In 1577 he was Colonel of a regiment of the Devon Trained Bands. Seymour became an Admiralty official and privateer and was a Royalist in the civil war. He and his son were captured at Plymouth and Berry Pomeroy Castle was destroyed. He had to pay £1,200 to the sequestrators of estates.

==Marriage and children==
Seymour married Dorothy Killigrew (d.1643), daughter of Sir Henry Killigrew, of Laroch, and his first wife Catherine Cooke at St Margaret's, Lothbury, London on 15 December 1600. She was buried at Berry Pomeroy on 30 June 1643. They had seven children:
- Sir Edward Seymour, 3rd Baronet (1610–1688)

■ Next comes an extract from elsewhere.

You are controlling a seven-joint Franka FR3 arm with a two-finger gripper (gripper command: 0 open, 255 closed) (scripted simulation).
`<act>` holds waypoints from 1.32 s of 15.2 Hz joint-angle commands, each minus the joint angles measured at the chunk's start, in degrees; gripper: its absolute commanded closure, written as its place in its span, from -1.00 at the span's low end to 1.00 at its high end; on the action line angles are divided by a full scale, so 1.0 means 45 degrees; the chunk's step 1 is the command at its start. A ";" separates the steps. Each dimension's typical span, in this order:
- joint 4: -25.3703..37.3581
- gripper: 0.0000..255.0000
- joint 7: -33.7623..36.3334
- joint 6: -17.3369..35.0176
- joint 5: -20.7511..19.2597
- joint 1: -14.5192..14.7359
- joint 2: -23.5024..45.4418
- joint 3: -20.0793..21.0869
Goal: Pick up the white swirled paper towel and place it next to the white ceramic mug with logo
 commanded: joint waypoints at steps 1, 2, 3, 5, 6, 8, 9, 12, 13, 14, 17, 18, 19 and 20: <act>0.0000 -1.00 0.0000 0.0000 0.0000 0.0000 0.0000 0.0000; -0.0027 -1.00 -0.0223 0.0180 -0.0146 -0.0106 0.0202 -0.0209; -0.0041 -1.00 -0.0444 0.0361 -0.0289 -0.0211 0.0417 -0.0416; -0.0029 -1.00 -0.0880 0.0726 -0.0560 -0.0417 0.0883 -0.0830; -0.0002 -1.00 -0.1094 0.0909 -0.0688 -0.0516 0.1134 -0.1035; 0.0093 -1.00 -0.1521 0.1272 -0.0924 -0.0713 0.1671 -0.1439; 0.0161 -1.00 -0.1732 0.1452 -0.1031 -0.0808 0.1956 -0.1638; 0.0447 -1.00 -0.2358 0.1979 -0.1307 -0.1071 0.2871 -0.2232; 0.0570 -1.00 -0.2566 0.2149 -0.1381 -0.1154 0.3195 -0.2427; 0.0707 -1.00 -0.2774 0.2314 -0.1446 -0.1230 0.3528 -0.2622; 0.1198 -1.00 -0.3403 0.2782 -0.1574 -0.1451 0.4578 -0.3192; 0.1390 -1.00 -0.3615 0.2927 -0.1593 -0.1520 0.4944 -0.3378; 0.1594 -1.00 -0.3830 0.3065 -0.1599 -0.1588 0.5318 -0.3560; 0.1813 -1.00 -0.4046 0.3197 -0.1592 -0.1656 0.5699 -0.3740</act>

- Henry Seymour (1612 - 9 March 1686)
- Thomas Seymour, married to Anne Anderson, daughter of Sir Richard Anderson, of Penley, Hertfordshire by his wife Mary Spencer (1588–1658), daughter of Robert Spencer, 1st Baron Spencer.
- Sir Joseph Seymour (11 October 1643), married to Bridget Anderson, daughter of Sir Richard Anderson, of Penley, Hertfordshire.

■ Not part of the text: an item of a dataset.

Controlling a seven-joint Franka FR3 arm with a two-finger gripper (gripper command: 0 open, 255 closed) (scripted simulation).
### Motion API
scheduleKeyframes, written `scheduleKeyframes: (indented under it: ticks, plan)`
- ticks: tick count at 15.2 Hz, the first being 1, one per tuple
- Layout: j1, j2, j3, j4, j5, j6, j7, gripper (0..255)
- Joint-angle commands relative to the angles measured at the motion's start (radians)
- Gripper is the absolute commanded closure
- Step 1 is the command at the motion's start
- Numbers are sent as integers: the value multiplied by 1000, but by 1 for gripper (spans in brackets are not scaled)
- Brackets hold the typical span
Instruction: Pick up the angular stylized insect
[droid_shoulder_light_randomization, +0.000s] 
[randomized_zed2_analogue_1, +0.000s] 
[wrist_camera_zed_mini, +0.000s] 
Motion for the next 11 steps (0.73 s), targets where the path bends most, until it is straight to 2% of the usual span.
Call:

- Elizabeth Seymour (d. 3 September 1669), married firstly, as his 2nd wife, to Francis Courtenay (1576–1638), de jure 4th Earl of Devon of Powderham, by whom she had issue, and married secondly to Sir Amos Meredyth, 1st Baronet, of Ashley, Cheshire (d. 5 December 1669, interred St. Patrick's Cathedral, Dublin, 10 December 1669)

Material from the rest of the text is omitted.